### TASK BRIEF
The required output is the line with "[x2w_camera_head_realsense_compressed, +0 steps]" plus all lines that follow it to the end of the listing below, written out exactly, with no pictures.

*** DATA SECTION ***

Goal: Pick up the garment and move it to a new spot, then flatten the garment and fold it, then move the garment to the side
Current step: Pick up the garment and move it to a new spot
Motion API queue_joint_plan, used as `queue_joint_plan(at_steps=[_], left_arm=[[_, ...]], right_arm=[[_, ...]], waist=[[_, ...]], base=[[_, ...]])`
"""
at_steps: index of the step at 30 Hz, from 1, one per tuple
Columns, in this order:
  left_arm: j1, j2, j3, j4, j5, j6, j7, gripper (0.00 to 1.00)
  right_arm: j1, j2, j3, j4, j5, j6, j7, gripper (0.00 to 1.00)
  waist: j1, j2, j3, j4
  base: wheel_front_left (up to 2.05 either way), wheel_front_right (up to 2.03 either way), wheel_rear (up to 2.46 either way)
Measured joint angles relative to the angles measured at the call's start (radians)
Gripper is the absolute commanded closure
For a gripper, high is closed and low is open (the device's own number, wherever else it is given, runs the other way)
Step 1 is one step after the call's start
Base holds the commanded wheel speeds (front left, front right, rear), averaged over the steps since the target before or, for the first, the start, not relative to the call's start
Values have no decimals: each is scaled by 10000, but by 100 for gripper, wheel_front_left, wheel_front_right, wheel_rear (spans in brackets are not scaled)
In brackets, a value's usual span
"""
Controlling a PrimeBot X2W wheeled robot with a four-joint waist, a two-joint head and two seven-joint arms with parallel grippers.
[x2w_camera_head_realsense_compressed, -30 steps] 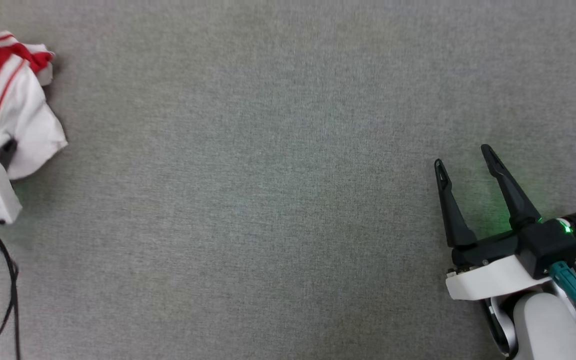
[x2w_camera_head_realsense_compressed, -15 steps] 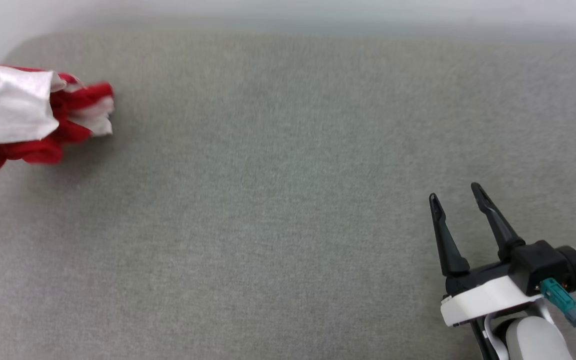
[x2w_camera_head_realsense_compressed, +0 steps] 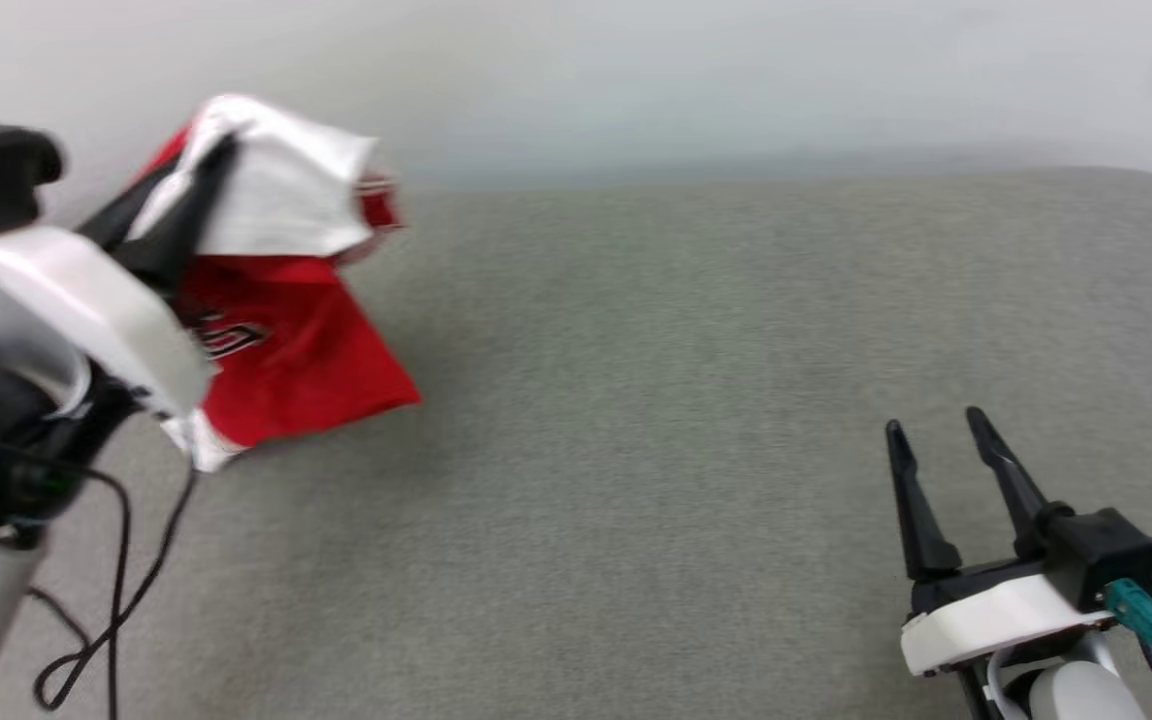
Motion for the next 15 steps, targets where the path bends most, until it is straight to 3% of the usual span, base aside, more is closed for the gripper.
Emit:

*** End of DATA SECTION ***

### SOLUTION
[x2w_camera_head_realsense_compressed, +0 steps] 
Motion for the next 15 steps, targets where the path bends most, until it is straight to 3% of the usual span, base aside, more is closed for the gripper.
Emit:

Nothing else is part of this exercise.